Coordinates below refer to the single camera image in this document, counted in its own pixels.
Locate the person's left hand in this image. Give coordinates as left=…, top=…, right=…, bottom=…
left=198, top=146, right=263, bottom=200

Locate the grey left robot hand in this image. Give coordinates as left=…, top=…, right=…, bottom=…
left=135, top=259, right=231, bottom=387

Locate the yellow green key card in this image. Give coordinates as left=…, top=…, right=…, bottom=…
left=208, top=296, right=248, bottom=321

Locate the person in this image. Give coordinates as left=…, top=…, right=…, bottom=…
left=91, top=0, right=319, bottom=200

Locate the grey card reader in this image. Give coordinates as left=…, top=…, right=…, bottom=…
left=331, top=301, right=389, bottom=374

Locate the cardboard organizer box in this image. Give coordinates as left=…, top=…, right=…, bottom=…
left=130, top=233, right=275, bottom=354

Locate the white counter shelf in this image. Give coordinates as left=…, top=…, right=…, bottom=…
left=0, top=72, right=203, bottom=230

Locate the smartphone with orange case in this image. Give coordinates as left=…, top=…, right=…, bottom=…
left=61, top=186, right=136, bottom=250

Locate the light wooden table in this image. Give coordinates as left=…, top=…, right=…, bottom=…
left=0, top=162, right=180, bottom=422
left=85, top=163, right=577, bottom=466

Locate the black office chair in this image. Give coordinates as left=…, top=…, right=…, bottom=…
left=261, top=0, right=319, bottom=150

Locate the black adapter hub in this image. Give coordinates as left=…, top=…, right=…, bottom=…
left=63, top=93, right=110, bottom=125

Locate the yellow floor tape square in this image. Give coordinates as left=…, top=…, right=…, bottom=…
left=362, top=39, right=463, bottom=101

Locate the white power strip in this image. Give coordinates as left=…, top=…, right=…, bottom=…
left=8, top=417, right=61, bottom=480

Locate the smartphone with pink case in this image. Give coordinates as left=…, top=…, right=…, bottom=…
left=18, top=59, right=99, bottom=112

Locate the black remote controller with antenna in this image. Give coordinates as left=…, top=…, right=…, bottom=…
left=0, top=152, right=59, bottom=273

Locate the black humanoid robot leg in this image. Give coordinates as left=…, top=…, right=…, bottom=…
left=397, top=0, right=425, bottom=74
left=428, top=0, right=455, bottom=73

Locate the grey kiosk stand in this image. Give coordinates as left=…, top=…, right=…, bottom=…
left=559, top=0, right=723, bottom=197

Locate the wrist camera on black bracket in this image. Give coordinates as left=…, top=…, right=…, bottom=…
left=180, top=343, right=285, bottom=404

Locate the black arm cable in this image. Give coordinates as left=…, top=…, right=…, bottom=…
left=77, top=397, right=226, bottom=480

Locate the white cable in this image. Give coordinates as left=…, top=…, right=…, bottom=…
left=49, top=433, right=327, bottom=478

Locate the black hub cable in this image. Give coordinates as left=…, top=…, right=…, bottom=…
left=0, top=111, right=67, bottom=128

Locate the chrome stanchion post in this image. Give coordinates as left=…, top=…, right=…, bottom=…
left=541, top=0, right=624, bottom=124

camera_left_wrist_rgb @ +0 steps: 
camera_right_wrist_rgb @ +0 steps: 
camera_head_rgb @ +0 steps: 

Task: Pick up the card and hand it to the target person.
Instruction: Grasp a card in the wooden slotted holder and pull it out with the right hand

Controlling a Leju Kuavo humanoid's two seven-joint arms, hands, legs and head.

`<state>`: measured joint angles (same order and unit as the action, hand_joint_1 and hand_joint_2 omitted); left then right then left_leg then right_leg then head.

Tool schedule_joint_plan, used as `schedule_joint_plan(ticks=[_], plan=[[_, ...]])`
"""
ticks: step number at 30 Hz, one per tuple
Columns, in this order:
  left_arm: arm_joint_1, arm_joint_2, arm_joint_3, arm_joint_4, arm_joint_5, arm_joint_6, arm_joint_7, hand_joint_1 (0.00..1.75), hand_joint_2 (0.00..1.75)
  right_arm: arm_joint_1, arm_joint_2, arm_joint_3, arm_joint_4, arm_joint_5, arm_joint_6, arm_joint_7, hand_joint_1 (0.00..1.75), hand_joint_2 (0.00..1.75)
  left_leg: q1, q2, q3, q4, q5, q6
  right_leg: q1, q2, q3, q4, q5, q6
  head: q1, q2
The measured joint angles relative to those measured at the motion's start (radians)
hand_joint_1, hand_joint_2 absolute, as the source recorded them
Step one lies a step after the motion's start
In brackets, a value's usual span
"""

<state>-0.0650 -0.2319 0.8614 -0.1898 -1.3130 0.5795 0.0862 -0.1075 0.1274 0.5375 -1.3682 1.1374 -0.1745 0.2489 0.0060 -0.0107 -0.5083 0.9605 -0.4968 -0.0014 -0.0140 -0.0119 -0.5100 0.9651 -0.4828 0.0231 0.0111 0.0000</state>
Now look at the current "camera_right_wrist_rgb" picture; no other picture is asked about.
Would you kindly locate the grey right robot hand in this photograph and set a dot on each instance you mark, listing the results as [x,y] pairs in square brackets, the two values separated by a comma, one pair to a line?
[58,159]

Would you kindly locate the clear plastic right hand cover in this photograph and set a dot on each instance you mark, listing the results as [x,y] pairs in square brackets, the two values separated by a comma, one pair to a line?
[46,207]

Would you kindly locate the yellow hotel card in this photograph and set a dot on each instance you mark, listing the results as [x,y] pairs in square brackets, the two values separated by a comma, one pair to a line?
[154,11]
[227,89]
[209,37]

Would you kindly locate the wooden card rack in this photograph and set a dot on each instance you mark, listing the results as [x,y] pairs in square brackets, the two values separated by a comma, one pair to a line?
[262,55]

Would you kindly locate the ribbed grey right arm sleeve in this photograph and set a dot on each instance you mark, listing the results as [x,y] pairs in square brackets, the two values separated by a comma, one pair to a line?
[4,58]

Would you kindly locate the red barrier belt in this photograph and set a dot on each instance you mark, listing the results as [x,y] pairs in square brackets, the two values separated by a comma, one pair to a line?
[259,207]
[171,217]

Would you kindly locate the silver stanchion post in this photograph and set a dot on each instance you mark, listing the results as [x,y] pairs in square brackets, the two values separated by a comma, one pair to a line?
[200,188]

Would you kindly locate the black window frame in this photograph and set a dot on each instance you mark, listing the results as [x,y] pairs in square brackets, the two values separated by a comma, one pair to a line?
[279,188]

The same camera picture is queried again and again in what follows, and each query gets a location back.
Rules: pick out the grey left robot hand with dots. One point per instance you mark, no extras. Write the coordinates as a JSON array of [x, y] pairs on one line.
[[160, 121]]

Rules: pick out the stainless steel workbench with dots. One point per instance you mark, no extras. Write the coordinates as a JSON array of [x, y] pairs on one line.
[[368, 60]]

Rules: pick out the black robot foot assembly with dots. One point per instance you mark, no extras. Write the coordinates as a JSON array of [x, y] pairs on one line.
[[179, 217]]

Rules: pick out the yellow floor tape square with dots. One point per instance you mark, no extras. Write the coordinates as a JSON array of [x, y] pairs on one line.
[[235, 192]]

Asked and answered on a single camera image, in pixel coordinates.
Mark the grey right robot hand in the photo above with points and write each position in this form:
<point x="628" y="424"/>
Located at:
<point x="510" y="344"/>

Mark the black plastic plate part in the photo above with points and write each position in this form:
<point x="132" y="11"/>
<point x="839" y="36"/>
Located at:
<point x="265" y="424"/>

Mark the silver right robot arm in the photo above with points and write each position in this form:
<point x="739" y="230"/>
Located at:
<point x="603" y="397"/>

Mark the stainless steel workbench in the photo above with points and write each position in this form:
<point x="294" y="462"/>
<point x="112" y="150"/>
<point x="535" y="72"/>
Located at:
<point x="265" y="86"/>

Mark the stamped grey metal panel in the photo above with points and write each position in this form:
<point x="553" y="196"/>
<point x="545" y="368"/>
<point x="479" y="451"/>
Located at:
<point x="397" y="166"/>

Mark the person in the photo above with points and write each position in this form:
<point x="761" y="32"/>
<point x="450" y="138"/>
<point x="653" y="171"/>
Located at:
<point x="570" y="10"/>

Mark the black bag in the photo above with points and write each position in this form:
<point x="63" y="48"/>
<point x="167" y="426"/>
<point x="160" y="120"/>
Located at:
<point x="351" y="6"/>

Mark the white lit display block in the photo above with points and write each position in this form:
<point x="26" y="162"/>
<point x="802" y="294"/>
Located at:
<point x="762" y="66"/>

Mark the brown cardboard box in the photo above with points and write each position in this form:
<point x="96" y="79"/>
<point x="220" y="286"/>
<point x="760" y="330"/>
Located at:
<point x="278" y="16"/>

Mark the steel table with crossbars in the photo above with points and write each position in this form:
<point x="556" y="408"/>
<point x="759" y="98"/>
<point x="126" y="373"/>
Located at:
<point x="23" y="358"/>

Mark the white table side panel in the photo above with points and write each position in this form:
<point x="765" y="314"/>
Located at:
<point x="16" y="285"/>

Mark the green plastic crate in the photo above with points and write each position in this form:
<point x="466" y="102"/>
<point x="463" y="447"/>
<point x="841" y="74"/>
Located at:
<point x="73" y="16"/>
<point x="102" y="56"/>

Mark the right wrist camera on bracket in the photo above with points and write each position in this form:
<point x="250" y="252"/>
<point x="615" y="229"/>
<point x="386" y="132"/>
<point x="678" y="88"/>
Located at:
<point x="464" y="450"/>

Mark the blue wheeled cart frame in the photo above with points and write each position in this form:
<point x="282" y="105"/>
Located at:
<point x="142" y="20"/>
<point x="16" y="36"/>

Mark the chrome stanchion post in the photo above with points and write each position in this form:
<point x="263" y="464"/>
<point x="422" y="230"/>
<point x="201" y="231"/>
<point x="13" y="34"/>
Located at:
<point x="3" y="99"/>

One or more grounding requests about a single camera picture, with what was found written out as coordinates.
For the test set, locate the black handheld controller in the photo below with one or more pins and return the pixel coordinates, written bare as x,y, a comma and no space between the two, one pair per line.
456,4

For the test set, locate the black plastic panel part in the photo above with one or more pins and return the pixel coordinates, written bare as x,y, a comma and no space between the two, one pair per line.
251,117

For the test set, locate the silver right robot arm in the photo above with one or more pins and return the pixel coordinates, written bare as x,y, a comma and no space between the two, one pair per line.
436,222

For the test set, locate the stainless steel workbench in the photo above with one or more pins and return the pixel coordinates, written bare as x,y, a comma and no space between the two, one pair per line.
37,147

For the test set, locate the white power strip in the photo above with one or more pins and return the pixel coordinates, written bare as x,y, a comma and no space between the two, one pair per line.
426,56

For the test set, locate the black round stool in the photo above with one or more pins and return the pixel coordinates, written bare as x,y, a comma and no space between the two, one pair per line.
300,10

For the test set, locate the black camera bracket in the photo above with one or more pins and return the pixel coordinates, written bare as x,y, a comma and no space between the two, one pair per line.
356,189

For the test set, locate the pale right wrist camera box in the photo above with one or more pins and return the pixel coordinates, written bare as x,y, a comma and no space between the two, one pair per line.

TO DO
A single figure is required: the number of lines in the data above in which the word "picture" appears.

SOLUTION TO THE PROBLEM
3